-- REQUIRED WORK --
Check every line of the records below for the string "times", then report only how many lines have it.

Data excerpts
* * *

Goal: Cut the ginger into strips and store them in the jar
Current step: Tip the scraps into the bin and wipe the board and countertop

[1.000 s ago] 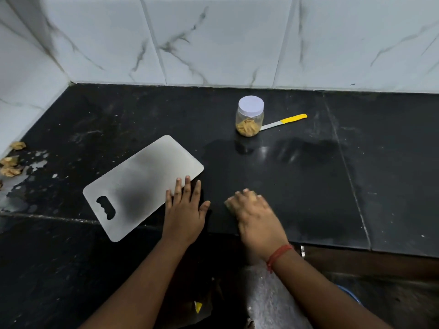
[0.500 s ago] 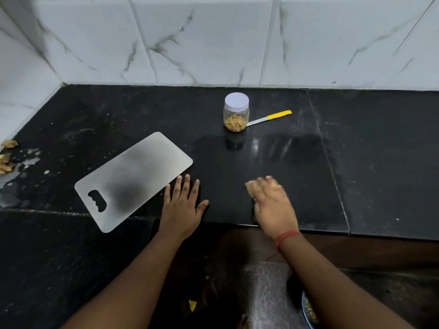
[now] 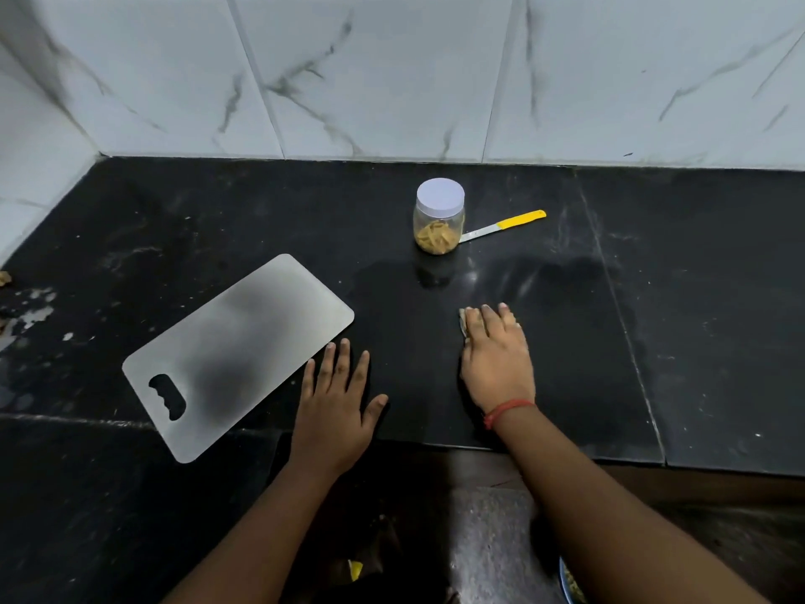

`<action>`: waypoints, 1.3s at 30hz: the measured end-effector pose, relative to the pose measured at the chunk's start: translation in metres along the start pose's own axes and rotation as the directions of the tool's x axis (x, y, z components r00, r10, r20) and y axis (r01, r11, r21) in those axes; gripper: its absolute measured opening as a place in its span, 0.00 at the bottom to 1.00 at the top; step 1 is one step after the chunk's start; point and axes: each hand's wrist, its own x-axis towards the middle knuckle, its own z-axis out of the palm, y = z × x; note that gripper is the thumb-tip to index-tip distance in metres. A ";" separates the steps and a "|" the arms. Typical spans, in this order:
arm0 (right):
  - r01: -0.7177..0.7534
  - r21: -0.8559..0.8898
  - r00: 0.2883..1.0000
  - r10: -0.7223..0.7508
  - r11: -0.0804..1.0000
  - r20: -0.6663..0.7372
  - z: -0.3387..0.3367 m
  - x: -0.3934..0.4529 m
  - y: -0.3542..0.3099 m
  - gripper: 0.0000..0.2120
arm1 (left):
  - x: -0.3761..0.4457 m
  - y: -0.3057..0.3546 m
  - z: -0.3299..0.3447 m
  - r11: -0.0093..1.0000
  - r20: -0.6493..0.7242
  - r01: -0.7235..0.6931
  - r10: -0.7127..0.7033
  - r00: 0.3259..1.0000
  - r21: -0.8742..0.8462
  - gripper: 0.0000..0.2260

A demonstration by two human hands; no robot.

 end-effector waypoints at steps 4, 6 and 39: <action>0.357 -0.028 0.933 -0.354 0.934 0.071 0.011 0.024 -0.011 0.23 | 0.018 0.008 -0.004 0.996 -0.010 -0.084 0.084 0.996 -0.004 0.32; 0.080 0.015 0.997 -0.081 0.997 0.011 0.009 0.042 -0.003 0.24 | 0.030 0.010 -0.004 0.994 0.008 -0.109 0.109 0.994 0.004 0.32; -0.109 0.026 0.993 0.110 0.994 -0.043 -0.007 0.070 0.168 0.26 | 0.196 0.157 0.008 0.932 0.097 -0.362 0.362 0.927 -0.018 0.31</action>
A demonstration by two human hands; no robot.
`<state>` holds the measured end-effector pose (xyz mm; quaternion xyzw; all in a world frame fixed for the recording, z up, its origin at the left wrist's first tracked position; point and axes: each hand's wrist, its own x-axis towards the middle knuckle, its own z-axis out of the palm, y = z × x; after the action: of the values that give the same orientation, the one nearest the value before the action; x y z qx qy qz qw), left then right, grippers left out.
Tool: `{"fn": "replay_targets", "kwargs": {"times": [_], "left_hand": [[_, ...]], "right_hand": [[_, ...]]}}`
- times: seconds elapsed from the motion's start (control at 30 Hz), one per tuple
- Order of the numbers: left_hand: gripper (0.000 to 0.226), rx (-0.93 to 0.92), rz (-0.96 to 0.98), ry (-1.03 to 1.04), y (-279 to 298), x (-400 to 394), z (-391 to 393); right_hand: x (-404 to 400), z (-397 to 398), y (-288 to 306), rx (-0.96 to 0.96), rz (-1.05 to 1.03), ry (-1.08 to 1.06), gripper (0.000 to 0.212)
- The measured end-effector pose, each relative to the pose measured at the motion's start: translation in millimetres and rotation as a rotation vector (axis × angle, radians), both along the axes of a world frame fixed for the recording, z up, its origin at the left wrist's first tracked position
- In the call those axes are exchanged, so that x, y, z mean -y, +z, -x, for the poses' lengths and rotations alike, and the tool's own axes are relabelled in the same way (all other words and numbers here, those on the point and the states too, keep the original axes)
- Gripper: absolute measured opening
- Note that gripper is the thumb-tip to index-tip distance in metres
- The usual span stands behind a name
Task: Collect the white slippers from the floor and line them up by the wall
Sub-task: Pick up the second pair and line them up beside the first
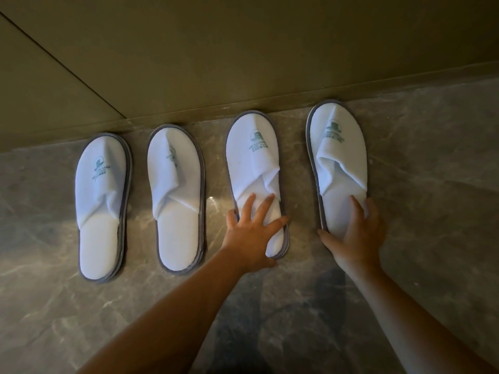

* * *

-- WRITTEN ANSWER --
2